__PROBLEM DETAILS__.
Copy out all lines of the listing below that hold "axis".

__SUPPLIED DATA__.

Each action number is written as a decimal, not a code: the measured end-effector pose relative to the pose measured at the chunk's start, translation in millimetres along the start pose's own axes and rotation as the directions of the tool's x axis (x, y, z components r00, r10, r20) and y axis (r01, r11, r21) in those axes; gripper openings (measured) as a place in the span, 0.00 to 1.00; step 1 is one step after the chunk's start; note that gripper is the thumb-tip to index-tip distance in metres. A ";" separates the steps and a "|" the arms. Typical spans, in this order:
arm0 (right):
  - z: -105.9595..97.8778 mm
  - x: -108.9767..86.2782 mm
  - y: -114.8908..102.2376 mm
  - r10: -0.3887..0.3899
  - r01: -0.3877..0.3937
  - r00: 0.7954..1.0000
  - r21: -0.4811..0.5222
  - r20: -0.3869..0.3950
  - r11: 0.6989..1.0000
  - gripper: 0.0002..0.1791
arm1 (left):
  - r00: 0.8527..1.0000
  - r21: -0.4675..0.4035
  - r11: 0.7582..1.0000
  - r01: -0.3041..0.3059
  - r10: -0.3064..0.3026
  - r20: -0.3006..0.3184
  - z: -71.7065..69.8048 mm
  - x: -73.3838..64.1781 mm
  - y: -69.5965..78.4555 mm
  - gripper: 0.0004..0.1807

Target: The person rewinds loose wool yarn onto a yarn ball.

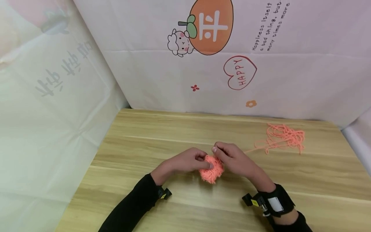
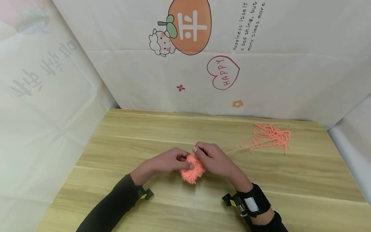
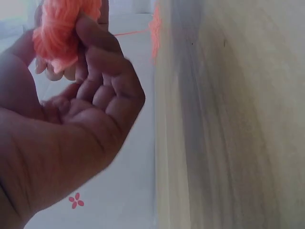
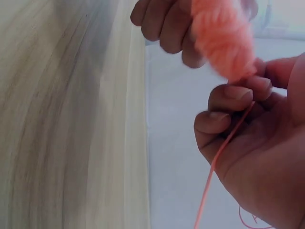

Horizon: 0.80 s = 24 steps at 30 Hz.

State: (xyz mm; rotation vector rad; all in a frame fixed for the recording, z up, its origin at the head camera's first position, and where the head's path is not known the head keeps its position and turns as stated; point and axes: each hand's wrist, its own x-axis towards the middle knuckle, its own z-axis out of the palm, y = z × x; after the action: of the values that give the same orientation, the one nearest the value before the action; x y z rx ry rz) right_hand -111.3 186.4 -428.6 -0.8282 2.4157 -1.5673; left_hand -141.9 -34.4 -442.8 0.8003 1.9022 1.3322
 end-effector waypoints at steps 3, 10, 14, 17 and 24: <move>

__RESPONSE TO THIS TASK__.
Each action number is written as a decimal, not a code: the measured end-effector pose relative to the pose measured at the chunk's start, translation in millimetres along the start pose's own axes and rotation as the directions of the tool's x axis (x, y, z components r00, r10, r20) and y axis (r01, r11, r21) in those axes; gripper openings (measured) as a place in the span, 0.00 to 1.00; step 1 is one step after the chunk's start; note that gripper is the thumb-tip to index-tip distance in metres. A ";" separates the steps and a "|" the arms. Typical spans, in this order:
State: (xyz mm; rotation vector rad; all in a frame fixed for the recording, z up, its origin at the head camera's first position, and where the head's path is not known the head keeps its position and turns as stated; point and axes: each hand's wrist, its own x-axis towards the middle knuckle, its own z-axis out of the palm, y = z × x; after the action: of the values that give the same orientation, the one nearest the value before the action; x y z rx ry rz) right_hand -111.3 186.4 -428.6 -0.8282 2.4157 -1.5673; left_hand -141.9 -34.4 -442.8 0.8003 1.9022 1.3322

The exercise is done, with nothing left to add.